The Graduation Speech You'll Never Hear

by Carl Hiaasen ; illustrated by Roz Chast

Pub Date: April 10th, 2018
ISBN: 978-0-525-65501-5
Publisher: Knopf

Two of the literary world’s most entertaining lighthearted cynics collaborate on a brief text that takes the form of a fake graduation speech.

“It’s pretty fucked up,” writes Hiaasen (Razor Girl, 2016, etc.) early on in the speech, referring to the “real world” that his imaginary graduates are preparing to enter. Accompanied by apt illustrations from New Yorker illustrator Chast (Going into Town: A Love Letter to New York, 2017, etc.), winner of the Kirkus Prize and the National Book Award, this speech runs through a litany of life’s challenges and obstacles and how to overcome them (“lowering your expectations will inoculate you against serial disappointment”) followed by a shorter closing section in which Hiaasen turns more hopeful. After all, he does want his readers to experience happiness, but happiness is “slippery. It’s unpredictable.
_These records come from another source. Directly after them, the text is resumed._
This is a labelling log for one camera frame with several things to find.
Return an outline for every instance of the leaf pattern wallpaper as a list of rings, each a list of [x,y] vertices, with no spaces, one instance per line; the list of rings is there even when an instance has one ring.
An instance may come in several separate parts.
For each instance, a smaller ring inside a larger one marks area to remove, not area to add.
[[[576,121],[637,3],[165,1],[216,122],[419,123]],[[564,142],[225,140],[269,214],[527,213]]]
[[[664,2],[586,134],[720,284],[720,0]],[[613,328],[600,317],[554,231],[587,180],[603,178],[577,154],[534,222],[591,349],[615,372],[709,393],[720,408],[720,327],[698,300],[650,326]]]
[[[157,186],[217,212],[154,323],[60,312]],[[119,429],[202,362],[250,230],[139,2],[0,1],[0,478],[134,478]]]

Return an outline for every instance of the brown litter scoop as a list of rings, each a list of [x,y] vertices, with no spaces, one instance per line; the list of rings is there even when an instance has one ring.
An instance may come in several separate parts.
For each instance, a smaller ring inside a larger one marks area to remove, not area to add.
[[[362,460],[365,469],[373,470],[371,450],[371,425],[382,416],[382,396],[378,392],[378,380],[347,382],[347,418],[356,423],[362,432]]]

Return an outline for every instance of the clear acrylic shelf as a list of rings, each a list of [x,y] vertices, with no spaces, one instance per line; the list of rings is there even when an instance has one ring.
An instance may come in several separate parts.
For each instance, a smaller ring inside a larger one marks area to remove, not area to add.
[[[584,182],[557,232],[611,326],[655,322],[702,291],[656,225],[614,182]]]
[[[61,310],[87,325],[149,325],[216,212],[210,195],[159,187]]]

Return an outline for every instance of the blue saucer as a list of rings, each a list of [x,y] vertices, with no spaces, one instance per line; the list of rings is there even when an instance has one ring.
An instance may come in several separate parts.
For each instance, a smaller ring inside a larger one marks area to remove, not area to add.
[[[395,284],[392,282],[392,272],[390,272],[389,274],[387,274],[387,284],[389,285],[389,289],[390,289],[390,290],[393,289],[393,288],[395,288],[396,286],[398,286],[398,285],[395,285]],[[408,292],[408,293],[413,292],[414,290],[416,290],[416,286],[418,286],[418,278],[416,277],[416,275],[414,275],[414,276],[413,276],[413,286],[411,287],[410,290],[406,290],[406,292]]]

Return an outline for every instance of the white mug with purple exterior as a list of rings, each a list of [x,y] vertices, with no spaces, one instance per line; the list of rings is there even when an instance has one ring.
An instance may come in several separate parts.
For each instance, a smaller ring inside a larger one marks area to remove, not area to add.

It’s a different sensation for everyone.” A good portion of the text discusses our highly divisive society and the prevalence of stupidity—or, more accurately, willful ignorance. Hiaasen is quick to point out that society as a whole may not be dumber than when he graduated college in 1974, but the social and cultural landscape is vastly different. “Society has been deeply divided before,” he writes, “but never has it been so inanely distracted. Don’t be shocked if more Americans can identify all the Kardashian sisters than can find Serbia on a world map.” Global geography aside, there’s no question that technology has shifted our gaze and often warped our perceptions of each other, and the text and illustrations here serve as a quick, amusing snapshot of that situation. Thankfully, underneath all the despair and snark—social media is “a geyser of ominous evidence that our species has begun to de-evolve, receding back to the slime bog from which we first emerged”—are glimmers of optimism, as in most of the work from both Hiaasen and Chast. “One thing happiness is not,” writes Hiaasen, “is overrated.”

Slim but pointed and humorous; a good gift for the neighbor’s kid’s graduation.